Segment Open

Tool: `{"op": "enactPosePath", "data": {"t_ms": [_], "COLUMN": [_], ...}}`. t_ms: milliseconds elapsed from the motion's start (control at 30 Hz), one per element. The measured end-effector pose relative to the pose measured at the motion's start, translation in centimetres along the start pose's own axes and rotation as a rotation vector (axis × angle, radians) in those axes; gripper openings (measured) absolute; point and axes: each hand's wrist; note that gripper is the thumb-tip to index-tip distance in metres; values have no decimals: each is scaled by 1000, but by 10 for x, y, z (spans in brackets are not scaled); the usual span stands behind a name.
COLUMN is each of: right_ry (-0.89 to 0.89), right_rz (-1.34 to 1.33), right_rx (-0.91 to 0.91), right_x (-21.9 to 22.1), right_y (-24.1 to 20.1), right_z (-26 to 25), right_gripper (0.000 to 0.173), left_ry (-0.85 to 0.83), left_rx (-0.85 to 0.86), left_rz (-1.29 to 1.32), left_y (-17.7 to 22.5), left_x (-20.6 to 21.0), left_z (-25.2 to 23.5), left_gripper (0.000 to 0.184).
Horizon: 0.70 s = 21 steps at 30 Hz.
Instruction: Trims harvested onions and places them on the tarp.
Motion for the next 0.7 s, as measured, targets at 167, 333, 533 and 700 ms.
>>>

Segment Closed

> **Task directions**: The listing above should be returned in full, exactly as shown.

> **Response area**:
Tool: `{"op": "enactPosePath", "data": {"t_ms": [_], "COLUMN": [_], ...}}`. t_ms: milliseconds elapsed from the motion's start (control at 30 Hz), one per element. The measured end-effector pose relative to the pose measured at the motion's start, translation in centimetres along the start pose's own axes and rotation as a rotation vector (axis × angle, radians) in those axes; gripper openings (measured) absolute; point and axes: each hand's wrist; note that gripper is the thumb-tip to index-tip distance in metres; values have no decimals: each is scaled by 1000, but by 10 for x, y, z (spans in brackets are not scaled); the usual span stands behind a name.
COLUMN is each of: right_ry (-0.89 to 0.89), right_rz (-1.34 to 1.33), right_rx (-0.91 to 0.91), right_x (-21.9 to 22.1), right_y (-24.1 to 20.1), right_z (-26 to 25), right_gripper (0.000 to 0.173), left_ry (-0.85 to 0.83), left_rx (-0.85 to 0.86), left_rz (-1.29 to 1.32), left_y (-17.7 to 22.5), left_x (-20.6 to 21.0), left_z (-25.2 to 23.5), left_gripper (0.000 to 0.184).
Horizon: 0.70 s = 21 steps at 30 Hz.
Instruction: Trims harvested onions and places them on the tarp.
Motion for the next 0.7 s, as measured, targets at 167, 333, 533 and 700 ms.
>>>

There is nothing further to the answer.